When you film or photograph wildlife, you yearn for originality over everything else. With no hyperbole, a leopard hunting a Lappet-faced vulture – Africa’s largest, with a nine-foot wingspan – is a first. Anywhere.

We have spoken to a dozen guides across Africa with 100,000+ game drives and none had seen this or even heard of it. Scour the internet and it’s the same.
It was windy, cold and grey, not ideal for cats when Sapit heard some distant zebras snorting. He noticed something happening in the crown of far away acacia. Driving carefully off-road to investigate he was astonished to find a young female leopard Faulu (Success) struggling with the huge bird.
Once dispatched, Faulu carried the cumbersome carcass to the ground dragging it a few hundred metres.

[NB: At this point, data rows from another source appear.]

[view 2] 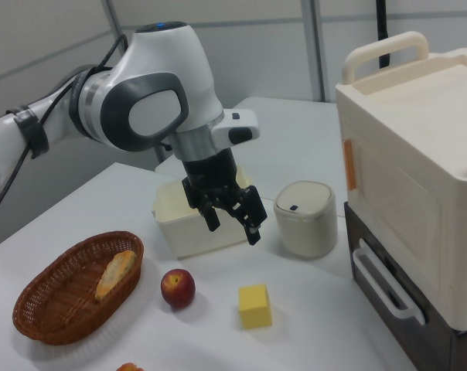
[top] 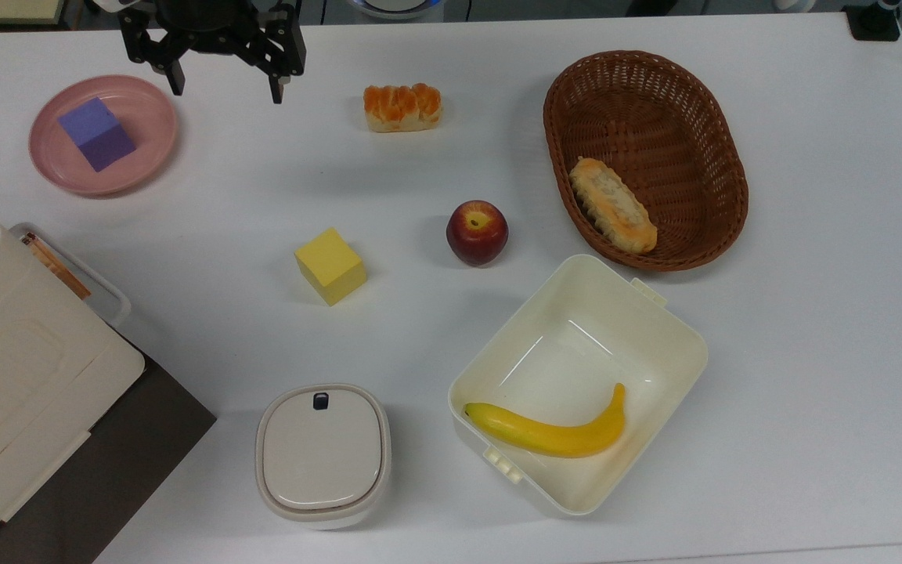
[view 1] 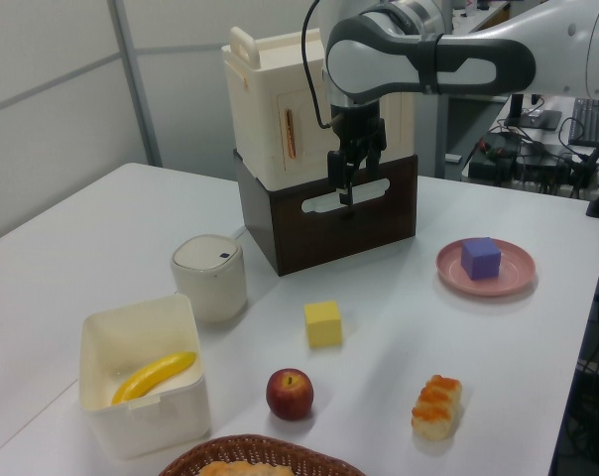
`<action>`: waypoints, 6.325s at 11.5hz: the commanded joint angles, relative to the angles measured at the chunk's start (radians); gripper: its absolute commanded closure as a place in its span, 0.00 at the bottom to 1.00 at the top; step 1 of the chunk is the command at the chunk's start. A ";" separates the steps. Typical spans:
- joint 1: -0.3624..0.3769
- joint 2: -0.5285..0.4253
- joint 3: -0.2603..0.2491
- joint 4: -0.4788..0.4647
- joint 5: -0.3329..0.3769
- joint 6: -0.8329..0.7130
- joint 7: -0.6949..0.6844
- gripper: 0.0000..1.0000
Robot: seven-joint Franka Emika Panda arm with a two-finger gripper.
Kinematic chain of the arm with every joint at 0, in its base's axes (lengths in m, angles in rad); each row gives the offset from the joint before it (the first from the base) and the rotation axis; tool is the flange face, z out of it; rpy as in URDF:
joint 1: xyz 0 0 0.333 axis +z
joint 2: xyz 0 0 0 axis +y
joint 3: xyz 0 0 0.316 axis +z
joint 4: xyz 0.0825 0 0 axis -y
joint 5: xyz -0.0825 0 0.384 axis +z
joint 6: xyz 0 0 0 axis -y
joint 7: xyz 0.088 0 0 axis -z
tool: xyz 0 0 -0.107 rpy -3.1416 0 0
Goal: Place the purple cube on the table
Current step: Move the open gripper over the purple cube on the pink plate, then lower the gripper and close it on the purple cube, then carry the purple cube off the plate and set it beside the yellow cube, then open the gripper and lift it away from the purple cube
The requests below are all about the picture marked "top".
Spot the clear plastic handle guard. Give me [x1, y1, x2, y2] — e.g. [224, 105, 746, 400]
[9, 222, 132, 328]

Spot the brown wicker basket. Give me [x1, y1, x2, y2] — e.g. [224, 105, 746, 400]
[543, 50, 750, 273]

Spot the white drawer handle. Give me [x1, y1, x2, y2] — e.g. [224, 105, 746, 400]
[0, 429, 93, 524]

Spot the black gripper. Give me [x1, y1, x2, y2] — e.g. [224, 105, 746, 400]
[119, 0, 308, 105]

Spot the yellow foam cube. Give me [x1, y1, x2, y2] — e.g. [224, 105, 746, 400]
[294, 227, 368, 307]

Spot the pale yellow board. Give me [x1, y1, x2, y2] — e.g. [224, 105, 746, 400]
[0, 0, 65, 26]

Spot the orange glazed bread loaf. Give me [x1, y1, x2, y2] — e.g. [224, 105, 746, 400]
[363, 82, 443, 133]

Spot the cream plastic cabinet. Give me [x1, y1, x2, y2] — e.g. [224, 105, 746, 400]
[0, 186, 146, 563]

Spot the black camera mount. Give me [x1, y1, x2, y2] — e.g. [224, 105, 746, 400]
[845, 0, 902, 42]

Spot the red apple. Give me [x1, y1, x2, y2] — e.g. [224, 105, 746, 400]
[446, 200, 510, 267]

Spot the dark wooden drawer base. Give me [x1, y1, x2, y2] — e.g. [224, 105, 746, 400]
[0, 337, 218, 564]

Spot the cream plastic lunch box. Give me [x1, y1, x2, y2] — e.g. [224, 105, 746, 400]
[448, 253, 709, 518]

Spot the pink round plate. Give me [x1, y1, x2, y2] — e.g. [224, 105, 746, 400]
[28, 74, 179, 197]

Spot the small cream lidded bin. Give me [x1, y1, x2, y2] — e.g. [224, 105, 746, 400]
[254, 382, 392, 531]

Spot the purple foam cube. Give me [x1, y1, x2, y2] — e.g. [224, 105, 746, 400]
[57, 96, 137, 173]

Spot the yellow banana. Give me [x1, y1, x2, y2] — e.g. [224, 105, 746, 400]
[463, 382, 627, 459]

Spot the long crusty bread roll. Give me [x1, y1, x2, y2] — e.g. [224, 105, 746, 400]
[568, 157, 658, 255]

The commotion had attracted some jackals and their deafening keening really bothered her. Whether it was these canid decibels or whether she spotted a larger competitor, she quickly abandoned her unusual feathered meal and fled, pursued by her noisy black-backed adversaries.
James Nampaso was also there and has guided in his Maasai homeland for much of his life and was staggered: ‘I have never, ever heard of this. I know they have broad diets but surely these huge scavengers were off the menu.’
‘Jami Port, on her first safari (!) did incredibly well to get some footage as all were shaking with shock and excitement.
NEVER. BEEN. SEEN. BEFORE.
‘ Originality. It’s everything’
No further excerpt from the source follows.